Output, exactly as written, the lines of the data below from the one containing "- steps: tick" to the end.

Data below
=== Begin Enclosure ===

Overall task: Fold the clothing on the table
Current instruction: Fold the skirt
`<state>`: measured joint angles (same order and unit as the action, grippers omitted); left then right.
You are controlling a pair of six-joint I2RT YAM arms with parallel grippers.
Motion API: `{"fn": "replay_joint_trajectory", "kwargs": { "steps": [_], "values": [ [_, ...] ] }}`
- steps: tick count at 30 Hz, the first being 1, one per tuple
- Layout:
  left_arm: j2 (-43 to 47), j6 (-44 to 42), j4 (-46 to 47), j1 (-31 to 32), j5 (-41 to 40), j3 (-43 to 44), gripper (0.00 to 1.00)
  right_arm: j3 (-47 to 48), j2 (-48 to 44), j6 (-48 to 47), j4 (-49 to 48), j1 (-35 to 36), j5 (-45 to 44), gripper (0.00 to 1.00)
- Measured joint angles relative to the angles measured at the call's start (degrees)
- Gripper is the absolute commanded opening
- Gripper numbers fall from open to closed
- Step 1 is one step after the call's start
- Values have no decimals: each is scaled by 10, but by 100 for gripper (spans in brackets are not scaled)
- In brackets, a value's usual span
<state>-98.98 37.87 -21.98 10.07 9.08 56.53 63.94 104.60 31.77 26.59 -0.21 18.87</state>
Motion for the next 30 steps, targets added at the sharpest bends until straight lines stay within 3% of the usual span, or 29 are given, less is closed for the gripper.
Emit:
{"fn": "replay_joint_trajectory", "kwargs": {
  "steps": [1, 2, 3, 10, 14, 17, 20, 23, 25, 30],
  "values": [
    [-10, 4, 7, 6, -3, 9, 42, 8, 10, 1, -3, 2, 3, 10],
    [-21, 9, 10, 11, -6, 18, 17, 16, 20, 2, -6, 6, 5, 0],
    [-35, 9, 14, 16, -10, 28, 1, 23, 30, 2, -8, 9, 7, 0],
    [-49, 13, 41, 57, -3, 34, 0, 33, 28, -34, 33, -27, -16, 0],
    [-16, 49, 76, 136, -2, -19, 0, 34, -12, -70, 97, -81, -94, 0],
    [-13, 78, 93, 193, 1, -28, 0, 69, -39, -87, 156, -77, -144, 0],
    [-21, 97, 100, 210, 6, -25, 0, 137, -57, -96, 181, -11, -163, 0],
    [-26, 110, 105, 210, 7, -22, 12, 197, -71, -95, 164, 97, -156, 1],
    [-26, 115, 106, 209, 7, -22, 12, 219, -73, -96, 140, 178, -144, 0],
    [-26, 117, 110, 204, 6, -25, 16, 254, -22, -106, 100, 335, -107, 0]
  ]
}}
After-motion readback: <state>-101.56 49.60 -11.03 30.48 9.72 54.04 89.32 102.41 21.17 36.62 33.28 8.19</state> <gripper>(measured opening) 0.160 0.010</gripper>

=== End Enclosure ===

Written response
- steps: tick count at 30 Hz, the first being 1, one per tuple
- Layout:
  left_arm: j2 (-43 to 47), j6 (-44 to 42), j4 (-46 to 47), j1 (-31 to 32), j5 (-41 to 40), j3 (-43 to 44), gripper (0.00 to 1.00)
  right_arm: j3 (-47 to 48), j2 (-48 to 44), j6 (-48 to 47), j4 (-49 to 48), j1 (-35 to 36), j5 (-45 to 44), gripper (0.00 to 1.00)
- Measured joint angles relative to the angles measured at the call's start (degrees)
- Gripper is the absolute commanded opening
- Gripper numbers fall from open to closed
- Step 1 is one step after the call's start
- Values have no decimals: each is scaled by 10, but by 100 for gripper (spans in brackets are not scaled)
- In brackets, a value's usual span
<state>-98.98 37.87 -21.98 10.07 9.08 56.53 63.94 104.60 31.77 26.59 -0.21 18.87</state>
Motion for the next 30 steps, targets added at the sharpest bends until straight lines stay within 3% of the usual span, or 29 are given, less is closed for the gripper.
Emit:
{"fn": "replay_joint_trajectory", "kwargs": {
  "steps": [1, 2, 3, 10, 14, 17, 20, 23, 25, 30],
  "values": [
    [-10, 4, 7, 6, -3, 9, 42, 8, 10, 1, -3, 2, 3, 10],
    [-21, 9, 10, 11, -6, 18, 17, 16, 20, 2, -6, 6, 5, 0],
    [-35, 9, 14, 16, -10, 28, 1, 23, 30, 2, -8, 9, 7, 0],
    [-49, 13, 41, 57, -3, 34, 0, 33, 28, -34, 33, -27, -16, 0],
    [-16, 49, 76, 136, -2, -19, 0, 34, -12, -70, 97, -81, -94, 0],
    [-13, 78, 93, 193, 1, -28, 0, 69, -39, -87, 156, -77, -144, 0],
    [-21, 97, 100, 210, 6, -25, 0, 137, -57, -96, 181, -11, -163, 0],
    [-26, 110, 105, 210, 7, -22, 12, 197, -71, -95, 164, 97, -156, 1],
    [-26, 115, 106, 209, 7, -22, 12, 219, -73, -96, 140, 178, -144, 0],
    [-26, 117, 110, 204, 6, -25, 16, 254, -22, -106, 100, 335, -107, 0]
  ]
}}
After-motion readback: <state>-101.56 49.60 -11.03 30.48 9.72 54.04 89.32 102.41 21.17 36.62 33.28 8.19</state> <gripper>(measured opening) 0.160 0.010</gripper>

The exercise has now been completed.